- WHAT YOU WILL DO: Please return all of the records verbatim, with the pictures omitted.

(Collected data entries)
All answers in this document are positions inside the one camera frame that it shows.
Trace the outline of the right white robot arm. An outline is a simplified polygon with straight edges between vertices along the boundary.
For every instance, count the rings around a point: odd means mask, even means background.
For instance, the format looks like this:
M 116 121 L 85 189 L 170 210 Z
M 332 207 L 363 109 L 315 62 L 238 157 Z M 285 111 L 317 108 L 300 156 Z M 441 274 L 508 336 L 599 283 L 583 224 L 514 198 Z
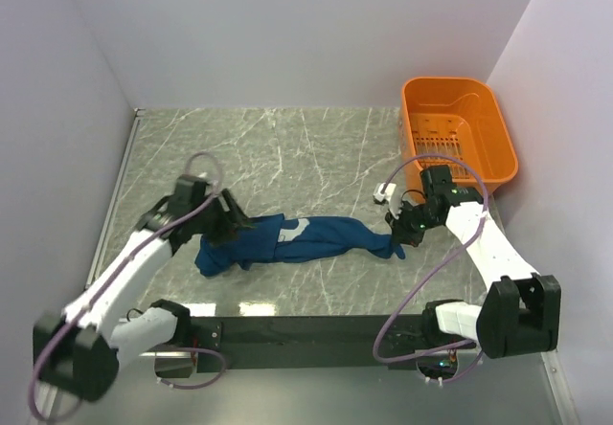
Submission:
M 561 286 L 539 274 L 512 247 L 473 187 L 460 187 L 447 165 L 420 174 L 423 201 L 403 200 L 400 189 L 382 183 L 374 200 L 388 207 L 394 242 L 417 246 L 426 231 L 445 227 L 463 246 L 486 287 L 480 305 L 459 300 L 430 302 L 421 315 L 420 336 L 431 347 L 456 340 L 477 343 L 492 359 L 556 349 Z

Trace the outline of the orange plastic basket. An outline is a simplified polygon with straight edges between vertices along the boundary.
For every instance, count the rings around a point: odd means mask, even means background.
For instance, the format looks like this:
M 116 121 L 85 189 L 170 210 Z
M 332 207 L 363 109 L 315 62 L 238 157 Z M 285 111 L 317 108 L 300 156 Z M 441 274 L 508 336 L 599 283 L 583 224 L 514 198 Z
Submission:
M 401 91 L 398 116 L 403 160 L 443 154 L 475 170 L 488 193 L 511 181 L 518 160 L 493 91 L 474 78 L 419 77 Z

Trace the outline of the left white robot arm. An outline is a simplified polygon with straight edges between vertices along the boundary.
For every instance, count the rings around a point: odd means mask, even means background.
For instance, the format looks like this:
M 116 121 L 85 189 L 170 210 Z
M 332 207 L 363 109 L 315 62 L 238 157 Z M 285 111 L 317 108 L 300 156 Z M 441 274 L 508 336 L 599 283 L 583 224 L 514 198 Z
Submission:
M 173 192 L 140 216 L 122 251 L 90 287 L 60 313 L 36 322 L 33 380 L 95 402 L 142 353 L 159 346 L 193 351 L 191 312 L 182 304 L 160 300 L 129 323 L 122 318 L 192 237 L 218 246 L 252 226 L 229 190 L 181 175 Z

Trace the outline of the blue t shirt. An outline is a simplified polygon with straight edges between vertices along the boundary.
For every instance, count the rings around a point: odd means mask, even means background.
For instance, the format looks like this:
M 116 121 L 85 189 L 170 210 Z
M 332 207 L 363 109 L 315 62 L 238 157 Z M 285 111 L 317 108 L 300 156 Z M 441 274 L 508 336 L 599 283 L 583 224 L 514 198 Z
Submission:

- SOLUTION BELOW:
All answers in this document are positions inside the one camera frame that it shows.
Trace the outline of the right white robot arm. An outline is a simplified polygon with straight edges between vertices along the boundary.
For every instance, count the rings around a point: odd means mask, even means background.
For instance, the format looks like this:
M 116 121 L 85 189 L 170 210 Z
M 332 207 L 363 109 L 315 62 L 238 157 Z M 285 111 L 317 108 L 300 156 Z M 441 274 L 508 336 L 599 283 L 583 224 L 514 198 Z
Submission:
M 561 286 L 539 274 L 512 247 L 473 187 L 460 187 L 447 165 L 420 174 L 423 201 L 403 200 L 400 189 L 382 183 L 374 200 L 388 207 L 394 242 L 417 246 L 426 231 L 445 227 L 463 246 L 486 287 L 480 305 L 459 300 L 430 302 L 421 315 L 420 336 L 431 347 L 456 340 L 477 343 L 492 359 L 556 349 Z

Trace the outline of the orange plastic basket. An outline is a simplified polygon with straight edges between vertices along the boundary.
For every instance, count the rings around a point: odd means mask, even means background.
For instance, the format looks like this:
M 116 121 L 85 189 L 170 210 Z
M 332 207 L 363 109 L 315 62 L 238 157 Z M 285 111 L 317 108 L 300 156 Z M 441 274 L 508 336 L 599 283 L 583 224 L 514 198 Z
Submission:
M 401 91 L 398 116 L 403 160 L 443 154 L 475 170 L 488 193 L 511 181 L 518 160 L 493 91 L 474 78 L 419 77 Z

Trace the outline of the left white robot arm. An outline is a simplified polygon with straight edges between vertices along the boundary.
For every instance, count the rings around a point: odd means mask, even means background.
For instance, the format looks like this:
M 116 121 L 85 189 L 170 210 Z
M 332 207 L 363 109 L 315 62 L 238 157 Z M 285 111 L 317 108 L 300 156 Z M 441 274 L 508 336 L 599 283 L 583 224 L 514 198 Z
Submission:
M 173 192 L 140 216 L 122 251 L 90 287 L 60 313 L 36 322 L 33 380 L 95 402 L 142 353 L 159 346 L 193 351 L 191 312 L 182 304 L 160 300 L 129 323 L 122 318 L 192 237 L 218 246 L 252 226 L 229 190 L 181 175 Z

Trace the outline of the blue t shirt. An outline is a simplified polygon with straight edges between vertices along the boundary.
For every instance, count the rings around a point: odd means mask, even means background.
For instance, the format looks like this:
M 116 121 L 85 189 L 170 210 Z
M 332 207 L 363 109 L 315 62 L 238 157 Z M 285 111 L 317 108 L 300 156 Z M 441 274 L 508 336 L 599 283 L 583 224 L 514 198 Z
Submission:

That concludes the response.